▶ _PROBLEM_: Every line that contains "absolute" must be located and copied from the data.

▶ _DATA EXCERPT_:
______________________________

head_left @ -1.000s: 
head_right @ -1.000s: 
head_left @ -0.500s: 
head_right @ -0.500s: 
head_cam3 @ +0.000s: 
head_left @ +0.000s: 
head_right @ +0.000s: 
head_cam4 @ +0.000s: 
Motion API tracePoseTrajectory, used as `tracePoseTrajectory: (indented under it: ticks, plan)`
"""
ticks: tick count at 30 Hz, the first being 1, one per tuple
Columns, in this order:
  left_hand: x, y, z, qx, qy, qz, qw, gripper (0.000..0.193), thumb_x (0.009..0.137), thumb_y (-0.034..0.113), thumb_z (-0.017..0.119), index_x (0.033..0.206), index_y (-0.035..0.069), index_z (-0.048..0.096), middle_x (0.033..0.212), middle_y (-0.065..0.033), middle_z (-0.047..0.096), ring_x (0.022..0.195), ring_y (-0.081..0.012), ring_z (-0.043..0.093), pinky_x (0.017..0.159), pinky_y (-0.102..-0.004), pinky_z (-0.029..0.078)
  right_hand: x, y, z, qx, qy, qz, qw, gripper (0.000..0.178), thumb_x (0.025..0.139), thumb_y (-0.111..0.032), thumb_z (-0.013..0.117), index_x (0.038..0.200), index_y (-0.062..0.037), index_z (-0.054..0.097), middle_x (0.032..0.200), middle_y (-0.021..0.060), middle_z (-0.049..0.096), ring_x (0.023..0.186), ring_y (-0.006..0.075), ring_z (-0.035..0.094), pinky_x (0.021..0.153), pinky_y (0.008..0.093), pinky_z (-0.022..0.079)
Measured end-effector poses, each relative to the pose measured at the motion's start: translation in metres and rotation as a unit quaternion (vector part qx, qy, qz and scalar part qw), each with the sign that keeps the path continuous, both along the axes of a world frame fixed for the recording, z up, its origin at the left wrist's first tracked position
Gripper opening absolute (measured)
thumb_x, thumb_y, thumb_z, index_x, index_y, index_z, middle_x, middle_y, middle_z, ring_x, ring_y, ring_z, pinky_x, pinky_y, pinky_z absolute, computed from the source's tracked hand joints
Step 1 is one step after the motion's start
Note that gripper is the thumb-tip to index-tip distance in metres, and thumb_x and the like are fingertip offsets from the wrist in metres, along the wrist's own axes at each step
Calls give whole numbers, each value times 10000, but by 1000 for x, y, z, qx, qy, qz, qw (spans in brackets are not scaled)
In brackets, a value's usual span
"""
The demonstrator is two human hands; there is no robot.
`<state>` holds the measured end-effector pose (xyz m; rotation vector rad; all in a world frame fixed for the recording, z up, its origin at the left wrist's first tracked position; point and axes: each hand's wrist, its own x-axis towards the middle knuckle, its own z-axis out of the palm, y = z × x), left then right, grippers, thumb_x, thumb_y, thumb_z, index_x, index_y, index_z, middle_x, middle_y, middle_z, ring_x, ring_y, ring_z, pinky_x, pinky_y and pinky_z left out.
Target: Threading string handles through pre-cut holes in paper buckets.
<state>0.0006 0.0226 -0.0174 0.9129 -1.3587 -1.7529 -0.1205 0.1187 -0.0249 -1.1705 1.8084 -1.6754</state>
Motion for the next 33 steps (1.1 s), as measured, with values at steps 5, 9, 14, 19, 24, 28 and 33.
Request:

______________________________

▶ _OUTPUT_:
Gripper opening absolute (measured)
thumb_x, thumb_y, thumb_z, index_x, index_y, index_z, middle_x, middle_y, middle_z, ring_x, ring_y, ring_z, pinky_x, pinky_y, pinky_z absolute, computed from the source's tracked hand joints

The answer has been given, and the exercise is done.